§ What you need to do
Reproduce the data below line by line, from its first line to the line with "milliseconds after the", both included, and nothing past that point.
####################
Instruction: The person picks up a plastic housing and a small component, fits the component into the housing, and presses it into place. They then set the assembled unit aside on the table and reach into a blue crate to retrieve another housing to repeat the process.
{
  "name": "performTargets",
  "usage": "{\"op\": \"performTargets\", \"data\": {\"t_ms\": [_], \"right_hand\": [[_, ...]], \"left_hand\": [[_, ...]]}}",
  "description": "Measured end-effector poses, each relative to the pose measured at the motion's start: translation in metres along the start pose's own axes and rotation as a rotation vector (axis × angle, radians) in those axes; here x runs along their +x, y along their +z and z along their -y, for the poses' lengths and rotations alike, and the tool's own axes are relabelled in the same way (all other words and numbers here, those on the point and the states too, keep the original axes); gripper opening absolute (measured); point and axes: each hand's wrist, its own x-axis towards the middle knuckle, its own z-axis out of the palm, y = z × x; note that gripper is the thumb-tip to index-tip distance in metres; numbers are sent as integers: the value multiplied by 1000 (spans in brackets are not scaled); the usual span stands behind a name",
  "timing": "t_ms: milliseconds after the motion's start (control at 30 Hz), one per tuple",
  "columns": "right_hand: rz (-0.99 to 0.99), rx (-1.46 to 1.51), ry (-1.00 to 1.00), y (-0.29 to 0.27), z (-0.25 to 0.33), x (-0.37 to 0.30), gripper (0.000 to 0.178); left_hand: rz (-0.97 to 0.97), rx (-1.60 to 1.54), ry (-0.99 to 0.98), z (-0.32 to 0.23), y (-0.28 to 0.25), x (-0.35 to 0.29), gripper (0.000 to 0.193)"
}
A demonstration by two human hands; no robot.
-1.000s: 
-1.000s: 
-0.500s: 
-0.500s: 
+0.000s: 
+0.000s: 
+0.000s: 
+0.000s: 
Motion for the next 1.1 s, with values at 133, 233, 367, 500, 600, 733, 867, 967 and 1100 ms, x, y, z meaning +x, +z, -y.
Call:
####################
§ Result
Instruction: The person picks up a plastic housing and a small component, fits the component into the housing, and presses it into place. They then set the assembled unit aside on the table and reach into a blue crate to retrieve another housing to repeat the process.
{
  "name": "performTargets",
  "usage": "{\"op\": \"performTargets\", \"data\": {\"t_ms\": [_], \"right_hand\": [[_, ...]], \"left_hand\": [[_, ...]]}}",
  "description": "Measured end-effector poses, each relative to the pose measured at the motion's start: translation in metres along the start pose's own axes and rotation as a rotation vector (axis × angle, radians) in those axes; here x runs along their +x, y along their +z and z along their -y, for the poses' lengths and rotations alike, and the tool's own axes are relabelled in the same way (all other words and numbers here, those on the point and the states too, keep the original axes); gripper opening absolute (measured); point and axes: each hand's wrist, its own x-axis towards the middle knuckle, its own z-axis out of the palm, y = z × x; note that gripper is the thumb-tip to index-tip distance in metres; numbers are sent as integers: the value multiplied by 1000 (spans in brackets are not scaled); the usual span stands behind a name",
  "timing": "t_ms: milliseconds after the motion's start (control at 30 Hz), one per tuple",

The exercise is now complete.